TASK DETAILS: Look for "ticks" in the listing below. Gather each line that contains it.

DATA EXTRACTS:
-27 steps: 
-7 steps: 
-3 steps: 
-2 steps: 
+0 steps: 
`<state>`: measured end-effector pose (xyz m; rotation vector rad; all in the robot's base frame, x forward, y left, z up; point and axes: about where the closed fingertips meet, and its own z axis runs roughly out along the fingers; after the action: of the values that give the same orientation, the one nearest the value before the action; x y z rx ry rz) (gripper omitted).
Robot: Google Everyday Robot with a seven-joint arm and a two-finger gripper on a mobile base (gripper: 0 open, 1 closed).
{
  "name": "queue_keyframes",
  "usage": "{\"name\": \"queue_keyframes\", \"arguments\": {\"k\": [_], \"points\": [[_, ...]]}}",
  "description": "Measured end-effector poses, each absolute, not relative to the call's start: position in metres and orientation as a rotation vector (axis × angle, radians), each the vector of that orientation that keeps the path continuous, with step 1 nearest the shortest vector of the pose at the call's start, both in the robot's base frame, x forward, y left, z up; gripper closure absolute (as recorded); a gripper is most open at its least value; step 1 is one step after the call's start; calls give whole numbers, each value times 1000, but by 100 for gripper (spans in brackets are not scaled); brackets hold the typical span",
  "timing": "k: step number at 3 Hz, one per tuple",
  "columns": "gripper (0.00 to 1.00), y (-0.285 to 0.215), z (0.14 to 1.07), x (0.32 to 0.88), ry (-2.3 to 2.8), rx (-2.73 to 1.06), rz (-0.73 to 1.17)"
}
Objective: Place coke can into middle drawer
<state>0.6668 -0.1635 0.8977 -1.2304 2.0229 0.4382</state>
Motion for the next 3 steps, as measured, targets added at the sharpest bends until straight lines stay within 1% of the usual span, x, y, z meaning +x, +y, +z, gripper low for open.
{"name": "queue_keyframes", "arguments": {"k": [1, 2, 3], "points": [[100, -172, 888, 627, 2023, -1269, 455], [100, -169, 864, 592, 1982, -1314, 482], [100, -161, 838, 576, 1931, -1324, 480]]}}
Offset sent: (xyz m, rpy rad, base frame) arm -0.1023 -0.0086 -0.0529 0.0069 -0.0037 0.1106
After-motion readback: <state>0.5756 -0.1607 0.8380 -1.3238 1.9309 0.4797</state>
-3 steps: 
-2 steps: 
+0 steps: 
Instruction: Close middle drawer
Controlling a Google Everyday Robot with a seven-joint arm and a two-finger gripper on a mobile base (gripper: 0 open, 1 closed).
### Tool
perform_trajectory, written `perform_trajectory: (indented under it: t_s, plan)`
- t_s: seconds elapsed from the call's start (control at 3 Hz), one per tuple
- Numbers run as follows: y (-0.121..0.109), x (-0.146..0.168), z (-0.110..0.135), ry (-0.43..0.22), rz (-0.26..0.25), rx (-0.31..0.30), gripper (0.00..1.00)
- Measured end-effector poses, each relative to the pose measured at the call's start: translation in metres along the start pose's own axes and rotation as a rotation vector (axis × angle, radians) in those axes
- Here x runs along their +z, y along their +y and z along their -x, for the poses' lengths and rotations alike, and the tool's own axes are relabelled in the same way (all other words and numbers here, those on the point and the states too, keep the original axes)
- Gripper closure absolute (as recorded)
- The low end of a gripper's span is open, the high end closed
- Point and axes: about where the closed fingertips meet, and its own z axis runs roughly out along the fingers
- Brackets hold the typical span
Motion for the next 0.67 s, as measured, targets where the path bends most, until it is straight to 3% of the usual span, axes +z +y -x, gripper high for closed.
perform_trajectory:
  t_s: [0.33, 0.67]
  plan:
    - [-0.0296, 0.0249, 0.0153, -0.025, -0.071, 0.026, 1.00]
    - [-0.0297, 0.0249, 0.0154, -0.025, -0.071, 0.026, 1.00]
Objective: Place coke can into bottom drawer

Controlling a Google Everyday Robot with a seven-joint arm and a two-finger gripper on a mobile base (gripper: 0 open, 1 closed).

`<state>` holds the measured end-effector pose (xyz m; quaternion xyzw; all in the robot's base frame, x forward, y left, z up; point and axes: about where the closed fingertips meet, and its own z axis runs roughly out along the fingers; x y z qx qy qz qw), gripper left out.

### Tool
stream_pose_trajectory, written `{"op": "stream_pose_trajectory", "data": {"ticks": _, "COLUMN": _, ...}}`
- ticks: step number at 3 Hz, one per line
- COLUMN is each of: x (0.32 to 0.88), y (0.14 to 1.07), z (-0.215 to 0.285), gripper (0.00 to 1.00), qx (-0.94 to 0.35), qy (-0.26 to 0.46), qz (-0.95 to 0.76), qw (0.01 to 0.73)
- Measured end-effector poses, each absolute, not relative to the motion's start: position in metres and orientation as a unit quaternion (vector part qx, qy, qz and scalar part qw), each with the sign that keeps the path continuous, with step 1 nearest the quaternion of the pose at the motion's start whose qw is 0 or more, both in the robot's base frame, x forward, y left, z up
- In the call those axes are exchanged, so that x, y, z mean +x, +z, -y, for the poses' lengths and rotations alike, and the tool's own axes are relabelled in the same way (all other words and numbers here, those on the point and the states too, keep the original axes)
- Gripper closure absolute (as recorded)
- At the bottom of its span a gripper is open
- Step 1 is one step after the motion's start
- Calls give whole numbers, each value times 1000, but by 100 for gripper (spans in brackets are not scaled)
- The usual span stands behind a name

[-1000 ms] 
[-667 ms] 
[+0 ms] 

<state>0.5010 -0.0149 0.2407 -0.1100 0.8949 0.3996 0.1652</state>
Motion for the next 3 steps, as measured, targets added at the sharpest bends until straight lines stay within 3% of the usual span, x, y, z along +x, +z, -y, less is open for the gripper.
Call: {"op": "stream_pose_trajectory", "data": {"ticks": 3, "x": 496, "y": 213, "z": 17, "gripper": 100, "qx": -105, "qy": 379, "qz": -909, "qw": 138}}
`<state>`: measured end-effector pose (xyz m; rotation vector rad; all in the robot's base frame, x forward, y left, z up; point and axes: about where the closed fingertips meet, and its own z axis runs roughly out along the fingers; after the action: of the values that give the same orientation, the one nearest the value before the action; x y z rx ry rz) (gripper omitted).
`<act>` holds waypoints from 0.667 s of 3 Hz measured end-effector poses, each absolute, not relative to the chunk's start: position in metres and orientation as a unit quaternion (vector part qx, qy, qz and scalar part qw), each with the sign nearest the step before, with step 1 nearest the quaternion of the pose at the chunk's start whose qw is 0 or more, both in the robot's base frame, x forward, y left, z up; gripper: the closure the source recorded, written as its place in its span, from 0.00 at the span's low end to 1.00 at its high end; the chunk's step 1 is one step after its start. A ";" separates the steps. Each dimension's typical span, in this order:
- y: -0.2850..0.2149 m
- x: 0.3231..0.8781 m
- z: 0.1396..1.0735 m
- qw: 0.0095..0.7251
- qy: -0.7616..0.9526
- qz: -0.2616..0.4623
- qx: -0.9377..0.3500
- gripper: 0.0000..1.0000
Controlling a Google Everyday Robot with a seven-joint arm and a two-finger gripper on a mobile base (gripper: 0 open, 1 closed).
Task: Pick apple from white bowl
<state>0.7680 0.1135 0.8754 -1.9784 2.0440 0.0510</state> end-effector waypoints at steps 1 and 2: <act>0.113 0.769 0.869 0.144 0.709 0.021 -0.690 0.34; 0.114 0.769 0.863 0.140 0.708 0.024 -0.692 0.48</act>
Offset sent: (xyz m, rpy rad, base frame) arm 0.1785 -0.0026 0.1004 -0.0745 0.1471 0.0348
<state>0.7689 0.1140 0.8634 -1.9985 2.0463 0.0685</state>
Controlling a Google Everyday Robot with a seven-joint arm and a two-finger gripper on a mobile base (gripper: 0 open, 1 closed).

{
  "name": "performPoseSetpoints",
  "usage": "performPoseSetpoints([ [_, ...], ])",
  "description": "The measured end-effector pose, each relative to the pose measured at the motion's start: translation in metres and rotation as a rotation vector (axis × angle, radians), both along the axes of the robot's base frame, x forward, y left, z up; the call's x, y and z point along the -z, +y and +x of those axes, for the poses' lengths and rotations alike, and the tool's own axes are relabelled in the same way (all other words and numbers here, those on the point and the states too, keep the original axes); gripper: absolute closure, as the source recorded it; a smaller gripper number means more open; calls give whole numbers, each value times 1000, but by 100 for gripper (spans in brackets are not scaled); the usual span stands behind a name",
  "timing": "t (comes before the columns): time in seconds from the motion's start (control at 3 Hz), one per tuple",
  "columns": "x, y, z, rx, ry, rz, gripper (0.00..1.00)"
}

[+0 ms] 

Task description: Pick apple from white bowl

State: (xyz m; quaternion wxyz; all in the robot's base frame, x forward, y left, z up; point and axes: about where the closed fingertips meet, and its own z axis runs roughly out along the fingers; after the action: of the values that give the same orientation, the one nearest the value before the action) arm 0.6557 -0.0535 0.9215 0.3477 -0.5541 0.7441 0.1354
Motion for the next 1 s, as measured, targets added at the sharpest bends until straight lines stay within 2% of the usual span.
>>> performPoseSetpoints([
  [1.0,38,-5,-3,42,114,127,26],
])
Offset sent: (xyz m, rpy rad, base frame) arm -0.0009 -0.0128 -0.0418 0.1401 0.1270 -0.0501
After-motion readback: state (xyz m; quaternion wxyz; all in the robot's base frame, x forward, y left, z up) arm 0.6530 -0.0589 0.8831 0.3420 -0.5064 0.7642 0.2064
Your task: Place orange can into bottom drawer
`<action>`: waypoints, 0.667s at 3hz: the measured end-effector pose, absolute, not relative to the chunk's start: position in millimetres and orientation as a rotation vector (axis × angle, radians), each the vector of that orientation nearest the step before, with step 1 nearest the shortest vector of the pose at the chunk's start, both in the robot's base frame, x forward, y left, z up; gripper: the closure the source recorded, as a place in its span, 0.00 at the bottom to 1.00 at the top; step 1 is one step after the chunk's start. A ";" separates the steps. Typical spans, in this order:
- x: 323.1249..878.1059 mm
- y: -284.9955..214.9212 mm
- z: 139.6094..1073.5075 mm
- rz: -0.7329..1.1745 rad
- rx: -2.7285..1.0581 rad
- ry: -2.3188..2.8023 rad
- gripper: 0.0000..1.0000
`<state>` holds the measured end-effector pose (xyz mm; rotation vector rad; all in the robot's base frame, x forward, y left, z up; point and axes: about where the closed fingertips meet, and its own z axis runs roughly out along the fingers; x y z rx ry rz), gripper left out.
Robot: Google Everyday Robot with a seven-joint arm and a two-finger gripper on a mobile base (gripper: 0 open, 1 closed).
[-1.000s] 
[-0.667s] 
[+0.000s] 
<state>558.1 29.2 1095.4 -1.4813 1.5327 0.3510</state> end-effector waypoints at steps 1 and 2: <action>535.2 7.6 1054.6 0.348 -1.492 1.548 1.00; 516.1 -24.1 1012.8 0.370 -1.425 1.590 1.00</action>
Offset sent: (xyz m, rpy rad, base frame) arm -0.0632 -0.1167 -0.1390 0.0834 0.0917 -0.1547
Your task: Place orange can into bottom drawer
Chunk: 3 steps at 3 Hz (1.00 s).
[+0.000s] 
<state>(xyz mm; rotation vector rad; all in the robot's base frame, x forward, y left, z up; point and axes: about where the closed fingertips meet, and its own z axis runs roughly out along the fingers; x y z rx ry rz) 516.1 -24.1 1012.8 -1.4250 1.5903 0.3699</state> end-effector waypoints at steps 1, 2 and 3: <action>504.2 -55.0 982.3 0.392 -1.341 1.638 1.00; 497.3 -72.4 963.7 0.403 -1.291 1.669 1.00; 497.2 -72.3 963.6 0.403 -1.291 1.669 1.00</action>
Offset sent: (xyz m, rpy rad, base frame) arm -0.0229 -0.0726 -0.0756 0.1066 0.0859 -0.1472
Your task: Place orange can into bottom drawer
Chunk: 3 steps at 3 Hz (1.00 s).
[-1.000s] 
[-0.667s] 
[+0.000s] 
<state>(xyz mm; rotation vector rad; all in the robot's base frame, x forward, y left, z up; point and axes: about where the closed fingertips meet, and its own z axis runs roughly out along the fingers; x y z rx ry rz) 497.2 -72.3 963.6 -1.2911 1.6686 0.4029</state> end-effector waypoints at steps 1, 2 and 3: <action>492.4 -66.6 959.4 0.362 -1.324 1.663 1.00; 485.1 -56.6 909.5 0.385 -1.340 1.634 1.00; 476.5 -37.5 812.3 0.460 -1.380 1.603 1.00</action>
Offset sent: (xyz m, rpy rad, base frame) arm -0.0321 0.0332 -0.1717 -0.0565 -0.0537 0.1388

RESULT OF THE EXERCISE:
stream_pose_trajectory, written `{"op": "stream_pose_trajectory", "data": {"ticks": _, "COLUMN": _, ...}}`
- ticks: step number at 3 Hz, one per line
Call: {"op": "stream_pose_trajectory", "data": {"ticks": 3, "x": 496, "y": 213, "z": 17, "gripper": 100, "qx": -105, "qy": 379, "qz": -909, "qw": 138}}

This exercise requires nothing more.